No Name is a Good Name
Police called this place Murderpan…
Mattapan is a word of uncertain origin, probably appropriated from the Algonquin natives. It’s a tiny neighborhood on the southern edge of Boston. It’s located around the estuaries of the Neponset river, and recent migrants have been settling here for hundreds of years.
Some say Mattapan derives from native words meaning a good place to settle. C. Lawrence Bond says it means “evil spread about the place." Whatever the meaning, the lore of Dorchester (as defined by the Atheneum) shrouds Mattapan with a sick blanket: “In 1617 a pestilence killed so many Indians in what is now South Boston, that they lay unburied. For many years those who escaped [the sickness] returned to hold memorial services at what became K Street. In 1630 a ship load of Puritans settled there and called it Dorchester, named for the place they had left in Dorsetshire. Eventually that part of Dorchester was transferred to Boston, and the name, Mattapan, was revived for a village on the Neponset, without knowledge as to its significance.”

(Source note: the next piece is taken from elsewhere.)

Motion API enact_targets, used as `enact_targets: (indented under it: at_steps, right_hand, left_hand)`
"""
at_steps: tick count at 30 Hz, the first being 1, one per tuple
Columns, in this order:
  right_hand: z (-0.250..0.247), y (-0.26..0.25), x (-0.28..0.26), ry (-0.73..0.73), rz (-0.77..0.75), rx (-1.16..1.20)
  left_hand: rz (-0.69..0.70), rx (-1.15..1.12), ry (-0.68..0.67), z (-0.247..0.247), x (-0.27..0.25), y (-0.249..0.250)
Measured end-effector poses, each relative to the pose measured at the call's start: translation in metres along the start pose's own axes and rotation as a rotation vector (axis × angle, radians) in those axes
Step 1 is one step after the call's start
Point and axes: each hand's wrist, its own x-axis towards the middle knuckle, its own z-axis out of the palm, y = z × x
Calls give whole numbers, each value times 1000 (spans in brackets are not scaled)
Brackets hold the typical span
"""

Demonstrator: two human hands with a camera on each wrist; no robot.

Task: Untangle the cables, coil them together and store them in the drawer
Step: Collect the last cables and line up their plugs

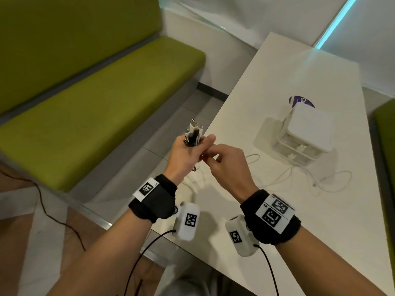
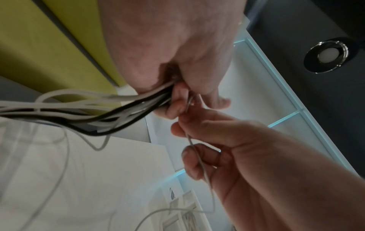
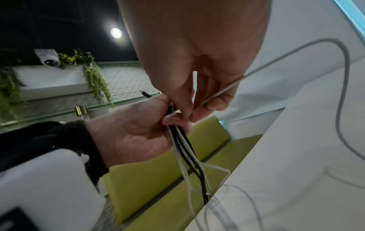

Mattapan is a place of raw, wrought and convoluted identity. Europeans have lived side by side with natives, farming and scheming in Mattapan for almost 400 years. But people thrived in areas along the Neponset river for thousands of years before.
Now many of the people living in Mattapan come from the African diaspora. Many hold West Indian, Haitian, Dominican and Jamaican identities. These roots resonate with rebellion, the casting off of shackles from English, French, Portuguese and Spanish colonizers and slavers. This legacy of rebellion echoes into this present moment.
Boston is a small city. The gangs here are mostly local. As much (if not more) of the violence here starts from youthful bravado and jealousy, as it does from drugs or otherwise under the table dealing. This is a place where the best way to live is to “Mind your business” and be quiet. But this place deserves some definition and a better reputation.